Assigned task
Each line below should be written out exactly, with none skipped.

Source data
-*-

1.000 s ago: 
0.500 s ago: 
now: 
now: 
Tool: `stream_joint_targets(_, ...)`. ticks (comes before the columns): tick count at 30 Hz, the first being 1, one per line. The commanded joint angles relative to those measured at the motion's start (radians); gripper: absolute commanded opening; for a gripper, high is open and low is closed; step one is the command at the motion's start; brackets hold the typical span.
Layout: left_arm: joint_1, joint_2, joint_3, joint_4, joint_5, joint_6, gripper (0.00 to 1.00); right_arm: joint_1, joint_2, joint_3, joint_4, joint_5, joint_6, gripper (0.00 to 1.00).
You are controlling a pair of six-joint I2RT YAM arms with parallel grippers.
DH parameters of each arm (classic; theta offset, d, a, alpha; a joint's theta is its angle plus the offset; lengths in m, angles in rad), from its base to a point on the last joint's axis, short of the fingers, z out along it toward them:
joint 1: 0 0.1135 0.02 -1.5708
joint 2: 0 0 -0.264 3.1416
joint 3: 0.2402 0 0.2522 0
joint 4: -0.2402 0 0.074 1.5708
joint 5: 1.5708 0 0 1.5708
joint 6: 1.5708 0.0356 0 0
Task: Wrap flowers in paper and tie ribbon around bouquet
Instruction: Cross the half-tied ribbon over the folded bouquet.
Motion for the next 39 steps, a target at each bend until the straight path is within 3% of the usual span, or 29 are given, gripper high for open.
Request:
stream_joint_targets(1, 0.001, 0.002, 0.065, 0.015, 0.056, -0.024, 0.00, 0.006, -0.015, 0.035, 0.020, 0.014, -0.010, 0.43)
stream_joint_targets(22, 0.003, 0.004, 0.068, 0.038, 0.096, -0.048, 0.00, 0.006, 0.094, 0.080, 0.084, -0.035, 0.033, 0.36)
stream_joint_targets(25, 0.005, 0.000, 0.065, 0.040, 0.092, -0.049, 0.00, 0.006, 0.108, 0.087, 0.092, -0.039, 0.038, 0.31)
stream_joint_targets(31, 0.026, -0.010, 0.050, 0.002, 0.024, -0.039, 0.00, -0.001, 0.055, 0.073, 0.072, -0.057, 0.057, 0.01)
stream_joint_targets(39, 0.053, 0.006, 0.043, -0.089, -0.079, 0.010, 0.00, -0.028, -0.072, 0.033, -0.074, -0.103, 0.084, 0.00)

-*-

Result of this exercise
1.000 s ago: 
0.500 s ago: 
now: 
now: 
Tool: `stream_joint_targets(_, ...)`. ticks (comes before the columns): tick count at 30 Hz, the first being 1, one per line. The commanded joint angles relative to those measured at the motion's start (radians); gripper: absolute commanded opening; for a gripper, high is open and low is closed; step one is the command at the motion's start; brackets hold the typical span.
Layout: left_arm: joint_1, joint_2, joint_3, joint_4, joint_5, joint_6, gripper (0.00 to 1.00); right_arm: joint_1, joint_2, joint_3, joint_4, joint_5, joint_6, gripper (0.00 to 1.00).
You are controlling a pair of six-joint I2RT YAM arms with parallel grippers.
DH parameters of each arm (classic; theta offset, d, a, alpha; a joint's theta is its angle plus the offset; lengths in m, angles in rad), from its base to a point on the last joint's axis, short of the fingers, z out along it toward them:
joint 1: 0 0.1135 0.02 -1.5708
joint 2: 0 0 -0.264 3.1416
joint 3: 0.2402 0 0.2522 0
joint 4: -0.2402 0 0.074 1.5708
joint 5: 1.5708 0 0 1.5708
joint 6: 1.5708 0.0356 0 0
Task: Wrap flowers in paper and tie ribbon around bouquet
Instruction: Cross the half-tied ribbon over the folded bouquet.
Motion for the next 39 steps, a target at each bend until the straight path is within 3% of the usual span, or 29 are given, gripper high for open.
Request:
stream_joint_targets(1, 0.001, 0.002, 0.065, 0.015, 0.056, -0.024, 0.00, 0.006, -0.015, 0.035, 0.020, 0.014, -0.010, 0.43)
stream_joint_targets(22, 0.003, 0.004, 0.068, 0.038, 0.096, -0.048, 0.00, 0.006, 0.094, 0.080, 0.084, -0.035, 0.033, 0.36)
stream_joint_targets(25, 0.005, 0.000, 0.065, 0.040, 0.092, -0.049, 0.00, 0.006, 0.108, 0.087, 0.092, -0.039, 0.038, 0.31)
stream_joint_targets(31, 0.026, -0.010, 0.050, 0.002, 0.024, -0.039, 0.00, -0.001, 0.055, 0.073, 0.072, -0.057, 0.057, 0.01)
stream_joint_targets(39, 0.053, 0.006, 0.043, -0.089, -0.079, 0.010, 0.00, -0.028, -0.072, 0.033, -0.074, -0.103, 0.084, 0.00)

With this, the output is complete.